Expanding fluorescence imaging tools in Staphylococcus aureus: Optimized expression of red fluorescent proteins

Abstract

Fluorescent proteins (FPs) are widely used as molecular imaging tools for visualizing protein localization, gene expression, and bacterial labeling. However, most commercially available FPs are optimized for expression in human cells or Escherichia coli, and often exhibit poor expression in other bacterial species due to differences in codon usage preference, which critically affects translation efficiency. Staphylococcus aureus, a clinically important Gram-positive bacterium, presents additional challenges for heterologous protein expression due to codon usage bias and gene regulatory mechanisms. While our previous study has developed expression vectors that enable robust expression of GFP and its color variants in S. aureus, expression of red fluorescent proteins (RFPs) remain limited.
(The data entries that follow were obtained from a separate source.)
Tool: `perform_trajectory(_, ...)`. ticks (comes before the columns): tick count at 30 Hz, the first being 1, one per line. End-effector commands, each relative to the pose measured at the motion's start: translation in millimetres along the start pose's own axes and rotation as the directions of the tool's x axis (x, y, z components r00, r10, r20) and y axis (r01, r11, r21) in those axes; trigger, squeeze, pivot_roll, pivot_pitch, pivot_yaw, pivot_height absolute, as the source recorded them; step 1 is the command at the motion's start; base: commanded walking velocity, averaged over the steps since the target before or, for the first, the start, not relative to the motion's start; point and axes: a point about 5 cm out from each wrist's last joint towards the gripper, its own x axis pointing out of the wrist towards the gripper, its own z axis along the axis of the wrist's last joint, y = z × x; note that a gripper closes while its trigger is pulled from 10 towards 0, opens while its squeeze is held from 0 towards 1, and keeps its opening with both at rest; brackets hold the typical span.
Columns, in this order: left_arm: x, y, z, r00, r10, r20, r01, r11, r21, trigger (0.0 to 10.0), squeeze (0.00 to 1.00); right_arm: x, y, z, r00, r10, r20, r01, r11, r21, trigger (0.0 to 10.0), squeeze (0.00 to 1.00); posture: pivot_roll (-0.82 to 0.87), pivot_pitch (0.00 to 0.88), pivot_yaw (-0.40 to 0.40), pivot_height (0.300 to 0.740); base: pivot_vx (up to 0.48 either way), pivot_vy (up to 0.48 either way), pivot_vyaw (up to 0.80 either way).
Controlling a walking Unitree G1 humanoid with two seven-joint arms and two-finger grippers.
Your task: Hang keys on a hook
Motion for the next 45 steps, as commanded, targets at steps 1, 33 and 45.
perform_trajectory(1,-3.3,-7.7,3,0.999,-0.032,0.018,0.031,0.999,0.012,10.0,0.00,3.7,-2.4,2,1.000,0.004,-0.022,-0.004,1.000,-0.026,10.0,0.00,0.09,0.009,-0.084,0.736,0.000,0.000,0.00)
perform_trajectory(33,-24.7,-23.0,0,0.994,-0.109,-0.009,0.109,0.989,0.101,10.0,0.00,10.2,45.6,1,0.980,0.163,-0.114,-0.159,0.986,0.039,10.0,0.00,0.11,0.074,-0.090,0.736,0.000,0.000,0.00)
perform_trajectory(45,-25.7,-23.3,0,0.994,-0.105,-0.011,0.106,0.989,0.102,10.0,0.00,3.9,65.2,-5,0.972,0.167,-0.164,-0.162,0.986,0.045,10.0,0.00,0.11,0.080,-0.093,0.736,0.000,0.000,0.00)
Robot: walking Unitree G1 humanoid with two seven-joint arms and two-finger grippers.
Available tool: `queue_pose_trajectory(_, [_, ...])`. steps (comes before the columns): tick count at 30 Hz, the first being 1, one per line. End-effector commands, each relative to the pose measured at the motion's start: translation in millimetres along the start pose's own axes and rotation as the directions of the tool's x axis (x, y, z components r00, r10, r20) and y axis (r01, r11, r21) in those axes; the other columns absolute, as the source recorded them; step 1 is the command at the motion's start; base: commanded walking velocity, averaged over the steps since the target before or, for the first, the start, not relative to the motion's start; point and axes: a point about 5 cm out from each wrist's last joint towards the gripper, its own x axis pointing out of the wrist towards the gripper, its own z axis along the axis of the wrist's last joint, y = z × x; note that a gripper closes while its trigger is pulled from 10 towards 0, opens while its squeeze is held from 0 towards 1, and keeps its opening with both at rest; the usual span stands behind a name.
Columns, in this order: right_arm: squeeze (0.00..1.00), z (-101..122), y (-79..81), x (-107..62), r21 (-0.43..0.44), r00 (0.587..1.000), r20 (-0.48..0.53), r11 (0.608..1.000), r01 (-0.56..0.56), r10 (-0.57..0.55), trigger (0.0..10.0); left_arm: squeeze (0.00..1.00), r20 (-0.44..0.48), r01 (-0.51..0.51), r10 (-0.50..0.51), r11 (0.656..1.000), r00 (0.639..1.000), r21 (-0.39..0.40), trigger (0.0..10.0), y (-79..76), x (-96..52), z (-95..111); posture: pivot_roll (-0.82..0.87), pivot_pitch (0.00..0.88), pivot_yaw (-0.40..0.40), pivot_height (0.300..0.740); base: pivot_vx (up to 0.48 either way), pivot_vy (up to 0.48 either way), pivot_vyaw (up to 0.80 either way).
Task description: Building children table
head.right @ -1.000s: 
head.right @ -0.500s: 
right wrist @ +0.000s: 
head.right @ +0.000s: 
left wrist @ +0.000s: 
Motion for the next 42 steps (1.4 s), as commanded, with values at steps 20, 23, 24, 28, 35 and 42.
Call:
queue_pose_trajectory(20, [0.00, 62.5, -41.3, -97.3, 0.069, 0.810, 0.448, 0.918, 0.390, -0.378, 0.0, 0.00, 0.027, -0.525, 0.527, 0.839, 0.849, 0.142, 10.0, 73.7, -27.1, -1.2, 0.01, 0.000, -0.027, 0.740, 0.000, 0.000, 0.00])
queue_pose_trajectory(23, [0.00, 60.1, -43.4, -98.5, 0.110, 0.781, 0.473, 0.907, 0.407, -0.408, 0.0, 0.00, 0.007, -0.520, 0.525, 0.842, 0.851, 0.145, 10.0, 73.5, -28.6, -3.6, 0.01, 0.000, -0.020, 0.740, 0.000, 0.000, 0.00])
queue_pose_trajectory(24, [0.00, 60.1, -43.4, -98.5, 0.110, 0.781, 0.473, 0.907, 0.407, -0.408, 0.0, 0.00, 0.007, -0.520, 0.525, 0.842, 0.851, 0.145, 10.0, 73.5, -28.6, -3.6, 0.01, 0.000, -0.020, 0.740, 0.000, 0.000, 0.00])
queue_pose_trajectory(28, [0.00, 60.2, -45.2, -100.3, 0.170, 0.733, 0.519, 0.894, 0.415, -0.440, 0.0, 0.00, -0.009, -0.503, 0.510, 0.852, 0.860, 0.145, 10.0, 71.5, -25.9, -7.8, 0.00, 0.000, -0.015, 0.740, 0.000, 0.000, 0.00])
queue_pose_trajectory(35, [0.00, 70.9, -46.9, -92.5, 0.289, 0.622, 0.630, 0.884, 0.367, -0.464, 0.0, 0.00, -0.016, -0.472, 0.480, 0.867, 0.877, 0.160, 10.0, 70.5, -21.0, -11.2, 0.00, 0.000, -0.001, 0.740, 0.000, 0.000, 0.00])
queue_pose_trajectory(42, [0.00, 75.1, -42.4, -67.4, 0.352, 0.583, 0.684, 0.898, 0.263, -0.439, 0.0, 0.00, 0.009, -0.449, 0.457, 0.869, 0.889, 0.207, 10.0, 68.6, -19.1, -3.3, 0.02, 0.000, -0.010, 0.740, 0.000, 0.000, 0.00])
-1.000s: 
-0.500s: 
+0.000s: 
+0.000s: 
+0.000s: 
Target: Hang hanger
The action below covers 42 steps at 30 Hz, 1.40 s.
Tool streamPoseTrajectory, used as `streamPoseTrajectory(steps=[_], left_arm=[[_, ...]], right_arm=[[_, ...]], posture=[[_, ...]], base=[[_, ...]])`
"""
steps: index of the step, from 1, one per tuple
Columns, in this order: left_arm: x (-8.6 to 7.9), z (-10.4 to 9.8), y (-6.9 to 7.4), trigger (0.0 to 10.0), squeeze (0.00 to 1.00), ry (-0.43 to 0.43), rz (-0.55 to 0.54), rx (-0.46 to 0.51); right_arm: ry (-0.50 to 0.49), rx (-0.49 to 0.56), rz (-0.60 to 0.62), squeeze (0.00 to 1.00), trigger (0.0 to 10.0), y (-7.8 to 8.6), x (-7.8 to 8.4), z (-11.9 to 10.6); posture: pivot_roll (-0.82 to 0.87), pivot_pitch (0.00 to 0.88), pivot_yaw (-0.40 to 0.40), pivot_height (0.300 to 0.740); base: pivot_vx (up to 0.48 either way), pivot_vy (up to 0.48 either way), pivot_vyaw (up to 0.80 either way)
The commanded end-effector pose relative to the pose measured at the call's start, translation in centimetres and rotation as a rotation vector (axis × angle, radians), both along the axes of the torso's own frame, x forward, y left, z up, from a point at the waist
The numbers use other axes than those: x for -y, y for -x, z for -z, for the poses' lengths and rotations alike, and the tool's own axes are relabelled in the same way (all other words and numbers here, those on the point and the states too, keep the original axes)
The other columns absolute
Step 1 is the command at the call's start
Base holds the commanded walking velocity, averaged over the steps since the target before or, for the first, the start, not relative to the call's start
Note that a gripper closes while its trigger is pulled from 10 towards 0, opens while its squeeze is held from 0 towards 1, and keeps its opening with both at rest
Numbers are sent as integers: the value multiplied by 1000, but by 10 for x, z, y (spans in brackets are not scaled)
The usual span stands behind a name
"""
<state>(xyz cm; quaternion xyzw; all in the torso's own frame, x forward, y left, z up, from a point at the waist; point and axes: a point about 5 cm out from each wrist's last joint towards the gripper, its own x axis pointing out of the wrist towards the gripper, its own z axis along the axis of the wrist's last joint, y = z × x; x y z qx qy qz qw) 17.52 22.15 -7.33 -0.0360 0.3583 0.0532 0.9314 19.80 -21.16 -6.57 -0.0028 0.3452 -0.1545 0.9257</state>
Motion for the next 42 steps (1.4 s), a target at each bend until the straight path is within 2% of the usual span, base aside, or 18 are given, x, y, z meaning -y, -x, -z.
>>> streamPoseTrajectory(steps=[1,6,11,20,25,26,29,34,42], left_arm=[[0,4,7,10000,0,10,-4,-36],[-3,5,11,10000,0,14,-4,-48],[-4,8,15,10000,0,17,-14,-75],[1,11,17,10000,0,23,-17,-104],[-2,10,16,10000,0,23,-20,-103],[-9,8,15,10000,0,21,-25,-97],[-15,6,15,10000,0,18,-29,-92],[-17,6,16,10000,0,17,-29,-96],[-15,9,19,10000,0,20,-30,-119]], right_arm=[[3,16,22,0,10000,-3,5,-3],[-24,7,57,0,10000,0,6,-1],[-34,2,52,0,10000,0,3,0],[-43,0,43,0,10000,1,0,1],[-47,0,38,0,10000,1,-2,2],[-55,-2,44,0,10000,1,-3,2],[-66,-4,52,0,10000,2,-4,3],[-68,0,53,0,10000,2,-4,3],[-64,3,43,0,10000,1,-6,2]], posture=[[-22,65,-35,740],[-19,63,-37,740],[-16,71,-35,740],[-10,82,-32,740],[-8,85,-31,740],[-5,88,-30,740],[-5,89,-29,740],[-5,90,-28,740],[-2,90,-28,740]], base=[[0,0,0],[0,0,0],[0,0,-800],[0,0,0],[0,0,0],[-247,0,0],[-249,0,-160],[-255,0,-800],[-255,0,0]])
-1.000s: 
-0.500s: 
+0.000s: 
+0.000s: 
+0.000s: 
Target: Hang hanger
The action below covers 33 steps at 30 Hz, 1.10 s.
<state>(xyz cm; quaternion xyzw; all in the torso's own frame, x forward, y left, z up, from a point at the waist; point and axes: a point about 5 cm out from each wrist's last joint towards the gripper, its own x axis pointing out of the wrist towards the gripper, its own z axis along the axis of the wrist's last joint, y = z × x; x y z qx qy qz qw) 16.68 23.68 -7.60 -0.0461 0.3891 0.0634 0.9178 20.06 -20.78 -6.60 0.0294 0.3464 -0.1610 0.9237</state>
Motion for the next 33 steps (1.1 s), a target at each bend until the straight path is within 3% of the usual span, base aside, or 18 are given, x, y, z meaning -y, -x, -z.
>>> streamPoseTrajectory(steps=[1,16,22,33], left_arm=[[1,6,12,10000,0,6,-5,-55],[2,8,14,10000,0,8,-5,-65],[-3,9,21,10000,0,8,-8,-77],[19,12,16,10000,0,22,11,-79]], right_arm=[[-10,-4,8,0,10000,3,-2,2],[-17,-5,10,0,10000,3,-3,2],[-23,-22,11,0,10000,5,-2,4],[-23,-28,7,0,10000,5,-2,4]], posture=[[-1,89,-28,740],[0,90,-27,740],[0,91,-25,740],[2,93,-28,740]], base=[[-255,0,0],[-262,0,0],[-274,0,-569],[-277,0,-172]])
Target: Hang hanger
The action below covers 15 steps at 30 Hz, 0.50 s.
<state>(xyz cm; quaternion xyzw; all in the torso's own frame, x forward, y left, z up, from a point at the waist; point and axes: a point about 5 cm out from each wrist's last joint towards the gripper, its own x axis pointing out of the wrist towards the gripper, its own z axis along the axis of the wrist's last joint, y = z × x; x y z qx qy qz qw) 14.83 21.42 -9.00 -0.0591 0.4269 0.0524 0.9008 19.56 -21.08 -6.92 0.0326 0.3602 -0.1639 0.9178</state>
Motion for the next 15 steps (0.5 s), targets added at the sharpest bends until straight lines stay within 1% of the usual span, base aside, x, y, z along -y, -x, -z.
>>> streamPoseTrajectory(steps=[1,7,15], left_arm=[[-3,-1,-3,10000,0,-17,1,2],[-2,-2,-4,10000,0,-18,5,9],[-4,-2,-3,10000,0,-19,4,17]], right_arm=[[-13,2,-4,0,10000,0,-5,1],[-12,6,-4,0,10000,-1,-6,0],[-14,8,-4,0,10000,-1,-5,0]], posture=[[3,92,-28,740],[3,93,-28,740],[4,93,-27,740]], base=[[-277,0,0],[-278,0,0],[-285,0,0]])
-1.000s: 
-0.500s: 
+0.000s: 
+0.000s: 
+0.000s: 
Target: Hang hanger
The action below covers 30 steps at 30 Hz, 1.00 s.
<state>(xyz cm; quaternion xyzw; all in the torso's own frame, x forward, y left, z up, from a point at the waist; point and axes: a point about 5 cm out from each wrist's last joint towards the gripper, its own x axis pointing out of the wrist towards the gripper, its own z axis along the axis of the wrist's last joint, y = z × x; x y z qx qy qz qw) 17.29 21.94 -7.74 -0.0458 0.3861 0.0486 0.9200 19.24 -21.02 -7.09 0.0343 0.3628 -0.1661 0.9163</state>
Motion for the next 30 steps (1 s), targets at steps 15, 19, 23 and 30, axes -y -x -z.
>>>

In this study, I improved the expression of red fluorescent proteins (RFPs)—mCherry, mOrange2, E2-Crimson—and the photoconvertible protein Dendra2 in S. aureus. Codon optimization was performed based on S. aureus codon usage preferences, and RNA secondary structures at the 5′ region were minimized to enhance translation efficiency. The fully optimized mCherry(Sa2) exhibited strong fluorescence at both colony and single-cell levels. Similarly, mOrange2(Sa), E2-Crimson(Sa), and Dendra2(Sa) showed robust expression following host-adapted codon design, and Dendra2(Sa) retained its photoconvertible functionality. These results demonstrate that codon usage adjustment and RNA structure optimization are effective strategies for achieving high-level expression of diverse fluorescent proteins in S. aureus and provide valuable insights into optimizing heterologous protein expression in non-model bacterial systems.